The first stop was a restaurant where we climbed up to the second floor and, next to a window display full of dried-out Peking Ducks, ate dim sum. I have no idea what is in that loaf thing but I ate some and then someone at the same table decided that there was fish in it. I thought, great, we’ve only been off the plane for an hour. (I would later eat fried fish/eel thinking that it was fried mushroom…but we didn’t get a lot of help distinguishing what was what. Also, for those of you reading who didn’t know, I’ve been a vegetarian for a while now, since about half-way through high school.) 


dim sum for breakfast: morning 1 :')

After breakfast we took the bus back to the hotel. It wasn’t too hot yet; I’d already fooled myself into thinking that the weather wouldn’t be as bad as they’d warned me, and this delusion persisted for the first few days. 

mysterious mushroom buildings
I don’t know what these little mushroom-looking buildings are, but you can see them from really far away if the air is clear. Beijing is full of high-rise apartments—not as many as Shanghai—but enough so that early views of Beijing reminded me of the first views of London from the surface-level areas of the underground. For some reason I cannot feel as romantically about Beijing as I felt about London.  

Below is the view from our hotel window. We stayed at the Taishan Hotel for the duration of our Beijing stay; my roommate “A” and I were on the fifth floor. Because she attended an optional event that I did not attend on the first morning, I checked in to the room alone and was left to explore all its strange plugs and devices on my own. Unsurprisingly it took me five whole minutes of pressing the light switches to realize that there’s a slot near the door where you have to insert your room key for the power to even come on. After I figured this out I turned the air down as low as it would go which was still too hot, around 28C—I think A came back later and figured out how to get it to go lower than that. 
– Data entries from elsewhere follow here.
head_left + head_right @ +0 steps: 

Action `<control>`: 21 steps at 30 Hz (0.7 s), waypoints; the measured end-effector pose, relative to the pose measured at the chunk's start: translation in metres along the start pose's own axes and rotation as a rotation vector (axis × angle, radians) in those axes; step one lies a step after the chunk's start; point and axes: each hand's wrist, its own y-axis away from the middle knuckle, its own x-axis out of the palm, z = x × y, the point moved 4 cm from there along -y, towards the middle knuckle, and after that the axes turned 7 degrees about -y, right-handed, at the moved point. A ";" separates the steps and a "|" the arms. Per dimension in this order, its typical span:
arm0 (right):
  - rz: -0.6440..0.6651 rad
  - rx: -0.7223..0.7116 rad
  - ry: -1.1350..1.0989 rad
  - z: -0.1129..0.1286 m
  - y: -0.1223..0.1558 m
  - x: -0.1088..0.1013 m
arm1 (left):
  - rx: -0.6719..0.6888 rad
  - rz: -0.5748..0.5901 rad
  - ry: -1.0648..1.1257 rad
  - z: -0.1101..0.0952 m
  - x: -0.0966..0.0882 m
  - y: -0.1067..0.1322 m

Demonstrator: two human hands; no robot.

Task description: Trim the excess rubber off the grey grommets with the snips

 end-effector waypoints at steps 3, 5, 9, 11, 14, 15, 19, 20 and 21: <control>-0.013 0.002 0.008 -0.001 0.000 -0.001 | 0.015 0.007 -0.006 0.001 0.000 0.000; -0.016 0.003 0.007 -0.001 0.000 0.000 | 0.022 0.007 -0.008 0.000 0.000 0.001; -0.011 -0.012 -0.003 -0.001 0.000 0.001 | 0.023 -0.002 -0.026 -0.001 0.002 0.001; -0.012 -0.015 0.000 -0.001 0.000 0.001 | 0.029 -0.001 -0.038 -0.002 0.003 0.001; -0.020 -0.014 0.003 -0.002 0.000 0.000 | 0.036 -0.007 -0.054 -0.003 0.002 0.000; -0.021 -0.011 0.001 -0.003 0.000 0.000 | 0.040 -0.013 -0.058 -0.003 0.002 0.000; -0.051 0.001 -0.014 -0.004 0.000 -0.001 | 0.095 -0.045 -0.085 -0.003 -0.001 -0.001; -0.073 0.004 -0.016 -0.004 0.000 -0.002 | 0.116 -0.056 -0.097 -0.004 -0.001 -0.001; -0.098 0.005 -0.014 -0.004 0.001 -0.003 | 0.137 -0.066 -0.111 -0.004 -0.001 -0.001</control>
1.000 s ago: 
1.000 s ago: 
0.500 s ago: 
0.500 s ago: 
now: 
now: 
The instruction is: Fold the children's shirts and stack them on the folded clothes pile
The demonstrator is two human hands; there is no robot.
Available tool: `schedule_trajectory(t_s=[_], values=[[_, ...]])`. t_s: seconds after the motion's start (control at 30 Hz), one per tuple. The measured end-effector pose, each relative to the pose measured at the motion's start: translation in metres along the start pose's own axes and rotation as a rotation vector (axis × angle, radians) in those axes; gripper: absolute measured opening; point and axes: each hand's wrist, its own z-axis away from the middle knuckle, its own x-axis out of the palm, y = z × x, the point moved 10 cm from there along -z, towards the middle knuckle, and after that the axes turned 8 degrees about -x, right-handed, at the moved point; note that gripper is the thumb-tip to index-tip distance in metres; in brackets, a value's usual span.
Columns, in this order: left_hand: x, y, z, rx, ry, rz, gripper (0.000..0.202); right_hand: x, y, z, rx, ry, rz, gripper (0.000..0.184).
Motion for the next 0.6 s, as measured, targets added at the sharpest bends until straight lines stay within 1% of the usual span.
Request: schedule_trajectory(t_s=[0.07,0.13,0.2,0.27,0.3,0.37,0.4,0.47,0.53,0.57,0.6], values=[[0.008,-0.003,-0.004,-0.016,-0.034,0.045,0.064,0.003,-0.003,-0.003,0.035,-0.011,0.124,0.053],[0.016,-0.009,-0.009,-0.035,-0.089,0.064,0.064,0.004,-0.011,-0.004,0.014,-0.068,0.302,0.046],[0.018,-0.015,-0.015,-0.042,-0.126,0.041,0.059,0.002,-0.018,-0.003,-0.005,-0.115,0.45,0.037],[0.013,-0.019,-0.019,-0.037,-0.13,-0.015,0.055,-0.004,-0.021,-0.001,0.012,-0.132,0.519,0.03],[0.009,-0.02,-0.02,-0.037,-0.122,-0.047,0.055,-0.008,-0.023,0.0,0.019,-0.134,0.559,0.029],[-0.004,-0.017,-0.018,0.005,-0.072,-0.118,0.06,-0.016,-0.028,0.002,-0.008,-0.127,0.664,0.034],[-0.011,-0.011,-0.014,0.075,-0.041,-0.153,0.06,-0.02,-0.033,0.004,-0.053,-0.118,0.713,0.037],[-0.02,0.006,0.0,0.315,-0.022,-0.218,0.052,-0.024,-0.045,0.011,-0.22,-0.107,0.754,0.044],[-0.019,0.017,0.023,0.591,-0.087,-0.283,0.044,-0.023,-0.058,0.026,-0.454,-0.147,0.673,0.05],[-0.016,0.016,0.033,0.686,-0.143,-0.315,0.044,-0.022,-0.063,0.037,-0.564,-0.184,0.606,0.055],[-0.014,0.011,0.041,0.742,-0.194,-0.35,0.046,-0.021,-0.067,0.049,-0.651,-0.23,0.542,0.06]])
Our bathroom was really nice, but one whole wall was made of window. I could see there was a blind but I couldn’t reach it. At this point there were two hours left until we left the hotel for lunch and I’d just been on a long international flight and I wanted to shower, so I just undressed and showered with the window open. We were on the fifth floor. Hello, Beijing


view from hotel window
Later, after lunch (Peking Duck, which I heard was good), we went to the Temple of Heaven. Thinking back about it, this is still one of my favorite stops that we made in Beijing. Flocks of tourists, of course, but there’s also a lower level where a bunch of locals gather to play chess and blast music out of boom-boxes (yes!). Some people’s game stations appeared to be permanent—some chairs were chained to the ground… I liked walking at ground level. I didn’t like being part of a tour. I’ve had the feeling before about other things but I feel kind of …fake? For being interested in these cultures to which I have no real claim other than my own interest…walking around with a tour wearing bright yellow tags did nothing to assuage these feelings. I took mine off after a while and held it in my hand. 

The Temple of Heaven was built in the 15th century, and was the site of heaven worship, the place where Ming and Qing emperors would come to pray for good harvests. There’s the temple, but then there’s also a park around it. I’ve experienced the feeling before in Europe, but more here: how strange that it’s places like these and the things that happened here a long time ago that shaped the culture of the domestic tourists who were coming to visit them… Americans don’t know what it’s like to live in a country where there’s a cultural rule of any kind—our culture is freedom of speech and back-porch barbecues, cheap fast-food and football season’s extravagant chex-mix-filled parties….Southern California is about healthy living, clean seafood, being in the water as much as you can, being bronzed and happy…. But those are all things of right now, we don’t have anything to look back on. And I think it’s why we can feel a little lost sometimes, just as a generation, especially us millennials, for whom the internet has so compressed space and time that we might as well have not been born into anything at all… 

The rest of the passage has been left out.